Actually, the problem is caused by at least two possible deceptions: in the one we might assume that riches are going to make us happy and fulfilled, or we might think that some particular level of riches would be enough to satisfy. The very poor and the very rich are alike at this point: both imagine that if they just had enough for some specified purpose, then it would truly be enough. But it never is! It's always a "moving target." Riches only whet the appetite, and the appetite grows as the riches increase. The problem is that riches, in and of themselves, can't produce happiness or fulfillment.

At this point in His explanation of the parables, our Lord must have realized how long His teaching might be if He were to discuss all possible "briars." So He cuts it short by describing His last category with the words, "and the lusts for other things." The list of human lusts is endless. They can all turn us away from what should be our highest priority - our Lord Himself.

We need to be the "seeds" planted in the "good soil," seeds that sprout, grow up, mature, and produce fruit - and we need to pray that He will make us so. We need, in the words of this parable, to "hear the Word, and receive it as part of our lives." The Greek at this point is vividly descriptive: we need to "go on receiving alongside" the Word of God. It's a present tense, a tense that is well translated, "always continuing to receive."

The word "alongside" is important - it means that we can't just file the Word in the "round file" of our minds, never to be considered again. It needs to be taken into our hearts and lives, into a continuously viewable place, so that it becomes the guiding light for all that we do. That kind of receiving must at least be the desire of our hearts, so that as often as we fall away from the Word we will turn to it again.

Our Lord makes a wonderful promise to those who receive His Word in that way: He promises that they will "bear fruit!" This is just what every true Christian most wants to do. Just as fruit is pleasing to the orchardist's eyes, so our love, joy, peace, patience, etc. are pleasing to our Lord, and every true Christian desires more than anything else to please his Lord.

Our Lord mentions three categories of fruitbearing.  He says, "some thirtyfold, and some sixtyfold, and some an hundred" We tend to think (as we had to in our school days): "thirtyfold" equals a "C," "sixtyfold" is a "B," and "an hundred" is an "A!" But our Lord's doesn't think that way. What He is emphasizing is that the fruit will be abundant in all cases. All good soil is productive, and every true Christian will bear fruit. After all, it's the fruit of His Spirit (Gal. 5:22, 23), and every Christian is indwelt by His Spirit (Rom. 8:9). Because it is the fruit of the Spirit, it includes obedience, love, relationship to our Lord, service to Him through service to others, labor in the world in order to glorify Him, and, finally, entrance into everlasting perfection in His Presence!

But fruit always takes time to appear and ripen. It begins with a single cell. If it's there, if it's healthy, if its environment is right, and if time is given, beautiful, ripe fruit will result. So with our Lord's work in our hearts: it begins with a single principle, the principle of strong, new love to Jesus Christ.

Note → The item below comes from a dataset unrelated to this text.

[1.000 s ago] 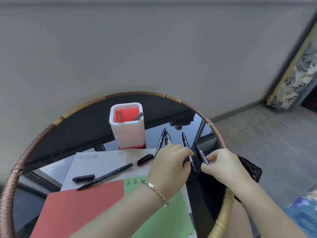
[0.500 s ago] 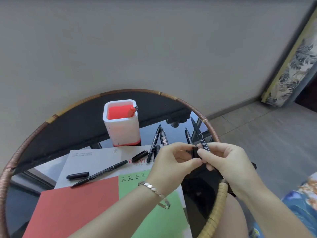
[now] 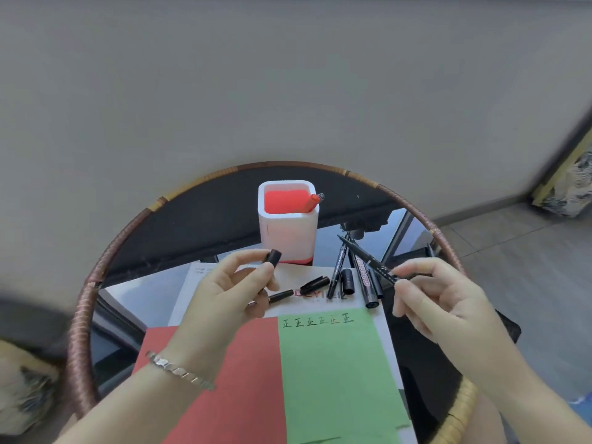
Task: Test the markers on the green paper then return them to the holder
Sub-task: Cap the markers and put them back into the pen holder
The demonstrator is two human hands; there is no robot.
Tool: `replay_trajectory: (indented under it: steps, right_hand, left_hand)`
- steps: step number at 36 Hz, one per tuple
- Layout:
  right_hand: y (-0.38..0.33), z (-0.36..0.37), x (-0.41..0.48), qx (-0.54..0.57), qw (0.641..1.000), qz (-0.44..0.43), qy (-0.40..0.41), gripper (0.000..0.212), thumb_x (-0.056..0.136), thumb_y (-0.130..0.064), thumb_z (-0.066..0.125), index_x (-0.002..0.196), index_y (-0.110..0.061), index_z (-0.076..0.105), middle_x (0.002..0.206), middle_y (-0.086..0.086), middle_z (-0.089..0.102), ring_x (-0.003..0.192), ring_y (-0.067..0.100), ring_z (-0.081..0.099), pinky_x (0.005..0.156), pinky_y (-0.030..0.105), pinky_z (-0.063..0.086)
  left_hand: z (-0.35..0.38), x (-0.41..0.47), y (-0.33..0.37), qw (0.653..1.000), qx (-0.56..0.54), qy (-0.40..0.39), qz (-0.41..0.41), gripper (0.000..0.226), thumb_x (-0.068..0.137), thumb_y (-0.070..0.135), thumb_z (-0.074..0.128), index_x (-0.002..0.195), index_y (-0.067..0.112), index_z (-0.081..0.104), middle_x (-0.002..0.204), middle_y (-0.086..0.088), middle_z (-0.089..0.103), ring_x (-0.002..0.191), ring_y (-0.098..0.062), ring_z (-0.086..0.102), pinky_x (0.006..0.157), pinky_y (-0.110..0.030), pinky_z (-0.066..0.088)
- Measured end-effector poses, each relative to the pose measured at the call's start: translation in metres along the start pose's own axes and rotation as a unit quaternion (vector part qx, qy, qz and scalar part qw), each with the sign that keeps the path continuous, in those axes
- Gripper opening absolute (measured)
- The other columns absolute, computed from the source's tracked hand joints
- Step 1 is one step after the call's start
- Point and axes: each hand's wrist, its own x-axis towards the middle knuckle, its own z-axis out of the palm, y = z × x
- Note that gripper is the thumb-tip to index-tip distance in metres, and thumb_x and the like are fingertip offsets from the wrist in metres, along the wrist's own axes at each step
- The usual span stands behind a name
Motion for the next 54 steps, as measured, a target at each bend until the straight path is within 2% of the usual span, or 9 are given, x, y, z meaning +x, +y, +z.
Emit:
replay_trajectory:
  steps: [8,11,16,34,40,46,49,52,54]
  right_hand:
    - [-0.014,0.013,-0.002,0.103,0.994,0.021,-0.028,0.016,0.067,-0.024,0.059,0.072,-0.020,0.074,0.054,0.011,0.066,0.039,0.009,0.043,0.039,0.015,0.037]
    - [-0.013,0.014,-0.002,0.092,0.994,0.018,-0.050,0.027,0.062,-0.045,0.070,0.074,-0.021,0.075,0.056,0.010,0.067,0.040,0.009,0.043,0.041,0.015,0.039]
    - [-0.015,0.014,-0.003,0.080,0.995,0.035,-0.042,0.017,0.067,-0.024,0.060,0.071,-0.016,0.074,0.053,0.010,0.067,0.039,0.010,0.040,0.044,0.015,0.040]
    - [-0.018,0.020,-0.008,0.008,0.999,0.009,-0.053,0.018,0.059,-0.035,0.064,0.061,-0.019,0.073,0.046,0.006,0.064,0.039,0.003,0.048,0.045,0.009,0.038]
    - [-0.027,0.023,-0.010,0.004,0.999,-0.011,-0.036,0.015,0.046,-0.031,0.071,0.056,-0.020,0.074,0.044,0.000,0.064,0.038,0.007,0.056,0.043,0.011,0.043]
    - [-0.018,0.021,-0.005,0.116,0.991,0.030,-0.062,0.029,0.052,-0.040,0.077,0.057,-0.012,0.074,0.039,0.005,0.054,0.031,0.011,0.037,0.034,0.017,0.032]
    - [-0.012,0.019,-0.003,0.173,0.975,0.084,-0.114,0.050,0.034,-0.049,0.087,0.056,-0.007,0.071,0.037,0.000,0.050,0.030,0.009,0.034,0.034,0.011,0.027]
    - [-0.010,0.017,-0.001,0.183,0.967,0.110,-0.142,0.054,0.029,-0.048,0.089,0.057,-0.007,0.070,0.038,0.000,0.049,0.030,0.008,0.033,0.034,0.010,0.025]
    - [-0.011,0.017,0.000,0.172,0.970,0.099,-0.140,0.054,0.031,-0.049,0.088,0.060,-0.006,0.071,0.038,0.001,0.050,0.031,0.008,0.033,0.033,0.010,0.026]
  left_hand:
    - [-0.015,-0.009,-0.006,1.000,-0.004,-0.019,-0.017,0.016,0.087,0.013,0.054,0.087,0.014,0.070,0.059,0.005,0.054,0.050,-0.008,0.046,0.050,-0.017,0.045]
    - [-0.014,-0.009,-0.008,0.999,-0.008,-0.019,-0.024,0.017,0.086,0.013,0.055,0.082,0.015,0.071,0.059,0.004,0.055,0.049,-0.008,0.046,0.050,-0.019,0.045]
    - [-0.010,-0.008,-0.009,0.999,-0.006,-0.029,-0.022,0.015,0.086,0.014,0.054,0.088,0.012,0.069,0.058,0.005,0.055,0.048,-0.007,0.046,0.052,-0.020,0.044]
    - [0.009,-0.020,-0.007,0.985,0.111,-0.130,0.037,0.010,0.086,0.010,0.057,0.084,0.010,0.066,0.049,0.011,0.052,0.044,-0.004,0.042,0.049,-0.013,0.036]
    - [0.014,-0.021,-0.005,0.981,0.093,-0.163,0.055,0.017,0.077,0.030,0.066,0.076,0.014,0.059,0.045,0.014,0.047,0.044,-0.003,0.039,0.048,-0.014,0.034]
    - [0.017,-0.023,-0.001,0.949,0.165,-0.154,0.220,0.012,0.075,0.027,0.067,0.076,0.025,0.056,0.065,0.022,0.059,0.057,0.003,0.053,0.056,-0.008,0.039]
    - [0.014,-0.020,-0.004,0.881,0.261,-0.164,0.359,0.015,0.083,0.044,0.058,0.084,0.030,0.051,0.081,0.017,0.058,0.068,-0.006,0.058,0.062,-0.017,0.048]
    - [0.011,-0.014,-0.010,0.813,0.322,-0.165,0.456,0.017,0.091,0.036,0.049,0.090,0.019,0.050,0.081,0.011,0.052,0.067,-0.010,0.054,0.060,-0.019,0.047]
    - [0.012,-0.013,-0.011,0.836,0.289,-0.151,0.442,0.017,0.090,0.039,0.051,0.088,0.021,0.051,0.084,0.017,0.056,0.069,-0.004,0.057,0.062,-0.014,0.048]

And you must have that love-seed if you are to bear any real fruit: you have to be taken up with Him, to strongly admire His Character and works. You have to have deeply within you a desire to please Him and to be like Him in character.

Then, little by little, old habits change, old ways become new ways, old works become new works. You struggle, sometimes seem dormant, sometimes you even resist, but, little by little, you grow. He loves you, and you love Him and desire to please Him. The true test is life, not full-grown fruit.

But there has to be development. The obvious question, then: what kind of soil do you have in your heart for the seed of the Word? As you hear this parable, as you understand that it's about you, how do you respond? It calls for definite response.  It calls for an eager response - a response of cultivating and watering with prayer and with serious study of the Word in order to bring forth more fruit.